The trouble for Harris — besides the late notice about the inefficacy of her go-to smear — is that attacking Trump is easier than defending her record or her vision for America.
Even in those instances in which she has a policy to promote that she did not copy and paste from the defunct Biden campaign, such as the taxation policy she instead copied and pasted from the Trump campaign, Harris trips over her own tongue and into what Democratic strategist David Axelrod recently called "word salad city."
Facing such difficulties, ad hominem attacks might be the easier alternative, even if ineffective.
While the core sales pitch — Trump is bad — has remained the same throughout, the Times noted that Harris' team has tried some variations since the Democratic National Convention:
Ms. Harris's team had made it clear immediately after the Democratic National Convention that they planned to switch from the message that President Biden had used most, that Mr. Trump is a unique threat to the country. They argued that making Mr. Trump smaller in the minds of voters was crucial. In her convention speech, she called him an "unserious man" but warned that restoring him to power would have "extremely serious" consequences.
Judging from recent polls, the "unserious man" line of attack didn't work. This might account for why Harris went back to smearing Trump as "unhinged, unstable," and ultimately a fascist, blowing $10 million on a recent ad claiming the Republican is "too big a risk for America" — an ad that Future Forward indicated fared poorly.
Future Forward's email warned, "Focusing on Trump’s disturbing, ludicrous and outlandish behavior can be an effective lead-in to talking about substantive policy, but is not effective at moving vote choice on its own."
The weakness of Democrats' Nazi strategy is not exactly a well-kept secret.
In 2018, privacy lawyer and journalist Allan Richarz penned an op-ed for The Hill, stressing that "overwrought comparisons to the Nazis are both historically illiterate and an extreme strategic misstep."

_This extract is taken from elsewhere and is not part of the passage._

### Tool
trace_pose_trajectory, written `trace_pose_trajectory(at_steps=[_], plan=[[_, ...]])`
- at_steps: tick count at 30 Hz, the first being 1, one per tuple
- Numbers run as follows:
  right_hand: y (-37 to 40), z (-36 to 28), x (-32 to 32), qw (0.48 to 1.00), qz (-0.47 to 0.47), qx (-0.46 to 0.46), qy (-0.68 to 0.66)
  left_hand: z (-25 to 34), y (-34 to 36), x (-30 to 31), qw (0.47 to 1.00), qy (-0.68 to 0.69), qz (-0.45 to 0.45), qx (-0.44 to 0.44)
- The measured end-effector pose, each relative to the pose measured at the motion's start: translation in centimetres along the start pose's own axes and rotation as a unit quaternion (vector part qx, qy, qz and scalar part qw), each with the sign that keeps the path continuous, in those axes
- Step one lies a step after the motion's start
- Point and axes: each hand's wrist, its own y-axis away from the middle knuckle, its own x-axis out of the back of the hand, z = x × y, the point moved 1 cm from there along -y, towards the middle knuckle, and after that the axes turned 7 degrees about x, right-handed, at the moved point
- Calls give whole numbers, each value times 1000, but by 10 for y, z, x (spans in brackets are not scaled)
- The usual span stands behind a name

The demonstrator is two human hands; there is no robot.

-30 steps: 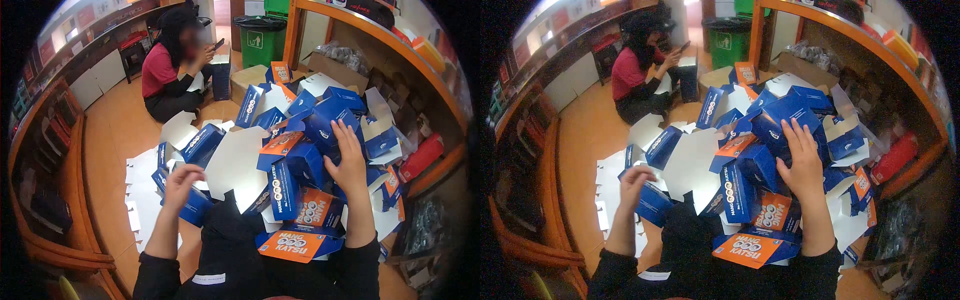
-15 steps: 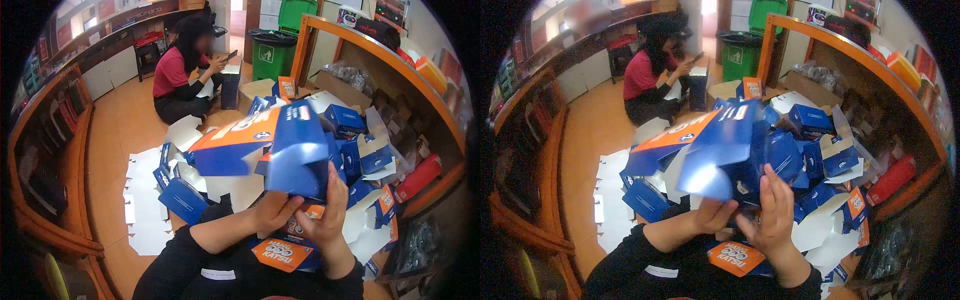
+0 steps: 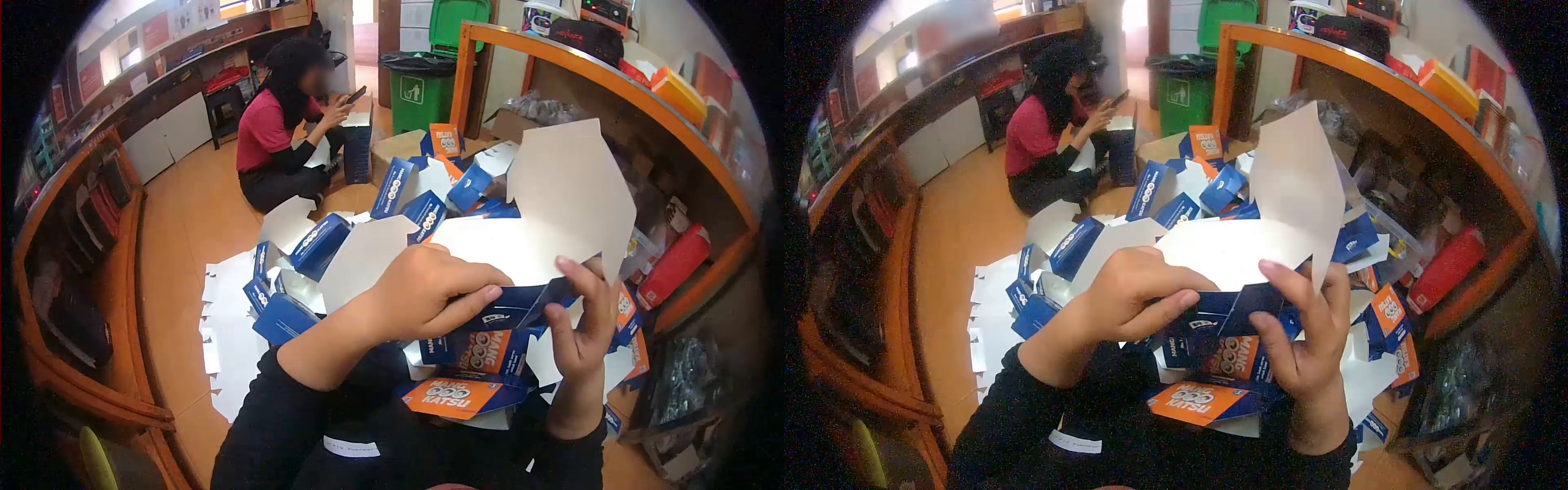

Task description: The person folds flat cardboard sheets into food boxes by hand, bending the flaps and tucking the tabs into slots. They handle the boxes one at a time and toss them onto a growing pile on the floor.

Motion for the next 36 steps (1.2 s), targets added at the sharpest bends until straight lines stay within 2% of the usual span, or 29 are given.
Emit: trace_pose_trajectory(at_steps=[1,4,9,12,13,15,16,21,24,29,31,32,34,35,36], plan=[[3,1,1,999,4,-20,-46,3,-2,-1,1000,-5,-7,10],[13,3,2,999,4,4,-51,12,-6,-6,999,-2,-20,26],[22,0,1,987,162,-4,-10,11,-9,-24,997,67,-6,28],[17,-4,8,996,89,1,-2,23,-14,-17,998,29,-50,28],[10,-6,11,1000,20,15,-5,23,-13,-17,998,26,-53,23],[9,-3,11,999,6,14,-52,22,-11,-19,998,17,-60,13],[9,-3,11,997,0,14,-75,21,-10,-21,998,36,-42,18],[5,-22,16,990,-134,-3,40,14,-10,-33,990,123,53,32],[7,-23,11,993,-83,19,76,19,-6,-22,996,63,-6,60],[12,-12,11,996,-25,63,63,11,7,-23,985,138,105,-24],[16,-10,15,994,22,82,64,-8,11,-20,963,169,199,-67],[23,-1,18,991,46,106,60,-20,15,-12,953,150,259,-54],[37,7,12,985,136,92,-49,-36,28,-3,923,226,301,82],[43,15,3,969,180,101,-132,-54,47,-3,914,311,181,189],[46,16,2,977,141,103,-123,-75,71,-9,873,386,55,292]])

Richarz warned that by branding Trump a Nazi, Democrats had committed to continuous escalation and a weakening of language.
"Now that Trump is 'actually Hitler,' any compromise by Democrats will be viewed as kowtowing to fascism. Conversely, sticking with the Nazism line of attack cheapens its effect and, frankly, makes its proponents come off as a little more than unhinged, something perhaps already at play given that a Gallup poll has put Trump at his highest approval rating to date," wrote Richarz.
Jay Cost, a Gerald R. Ford nonresident senior fellow at the American Enterprise Institute, noted, "Always a sign of struggle when the Super PAC has to yell at the campaign, but can only do it legally via the media."
David Reaboi, fellow at the Claremont Institute, responded to the Times report, tweeting, "This is insanity. Kamala spent over $10M on ads focused on 'Trump is Hitler/Fascist,' and her largest Super PAC said they barely moved the needle, if at all. No wonder they're in hysterics."